● Work item: Give back the full data, retyped precisely.

______

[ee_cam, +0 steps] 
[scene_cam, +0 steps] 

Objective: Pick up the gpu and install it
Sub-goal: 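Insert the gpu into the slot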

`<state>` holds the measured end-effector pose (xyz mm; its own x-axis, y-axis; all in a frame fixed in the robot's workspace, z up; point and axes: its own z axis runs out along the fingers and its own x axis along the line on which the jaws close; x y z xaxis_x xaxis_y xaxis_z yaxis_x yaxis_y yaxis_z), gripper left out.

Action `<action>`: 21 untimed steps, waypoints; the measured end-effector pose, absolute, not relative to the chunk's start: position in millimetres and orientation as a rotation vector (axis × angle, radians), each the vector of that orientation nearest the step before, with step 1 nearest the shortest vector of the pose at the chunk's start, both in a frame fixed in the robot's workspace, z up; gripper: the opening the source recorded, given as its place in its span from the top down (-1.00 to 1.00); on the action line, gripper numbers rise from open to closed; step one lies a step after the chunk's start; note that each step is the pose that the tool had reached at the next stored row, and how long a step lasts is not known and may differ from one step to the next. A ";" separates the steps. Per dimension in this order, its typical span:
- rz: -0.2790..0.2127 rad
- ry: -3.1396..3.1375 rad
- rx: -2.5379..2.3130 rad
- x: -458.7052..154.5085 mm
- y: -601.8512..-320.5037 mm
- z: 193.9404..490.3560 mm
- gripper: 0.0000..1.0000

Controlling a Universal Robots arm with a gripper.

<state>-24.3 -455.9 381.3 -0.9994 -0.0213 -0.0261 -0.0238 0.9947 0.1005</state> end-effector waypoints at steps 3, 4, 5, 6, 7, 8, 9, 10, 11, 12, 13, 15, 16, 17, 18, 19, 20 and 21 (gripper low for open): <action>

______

● Written reply:
[ee_cam, +0 steps] 
[scene_cam, +0 steps] 

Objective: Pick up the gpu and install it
Sub-goal: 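Insert the gpu into the slot
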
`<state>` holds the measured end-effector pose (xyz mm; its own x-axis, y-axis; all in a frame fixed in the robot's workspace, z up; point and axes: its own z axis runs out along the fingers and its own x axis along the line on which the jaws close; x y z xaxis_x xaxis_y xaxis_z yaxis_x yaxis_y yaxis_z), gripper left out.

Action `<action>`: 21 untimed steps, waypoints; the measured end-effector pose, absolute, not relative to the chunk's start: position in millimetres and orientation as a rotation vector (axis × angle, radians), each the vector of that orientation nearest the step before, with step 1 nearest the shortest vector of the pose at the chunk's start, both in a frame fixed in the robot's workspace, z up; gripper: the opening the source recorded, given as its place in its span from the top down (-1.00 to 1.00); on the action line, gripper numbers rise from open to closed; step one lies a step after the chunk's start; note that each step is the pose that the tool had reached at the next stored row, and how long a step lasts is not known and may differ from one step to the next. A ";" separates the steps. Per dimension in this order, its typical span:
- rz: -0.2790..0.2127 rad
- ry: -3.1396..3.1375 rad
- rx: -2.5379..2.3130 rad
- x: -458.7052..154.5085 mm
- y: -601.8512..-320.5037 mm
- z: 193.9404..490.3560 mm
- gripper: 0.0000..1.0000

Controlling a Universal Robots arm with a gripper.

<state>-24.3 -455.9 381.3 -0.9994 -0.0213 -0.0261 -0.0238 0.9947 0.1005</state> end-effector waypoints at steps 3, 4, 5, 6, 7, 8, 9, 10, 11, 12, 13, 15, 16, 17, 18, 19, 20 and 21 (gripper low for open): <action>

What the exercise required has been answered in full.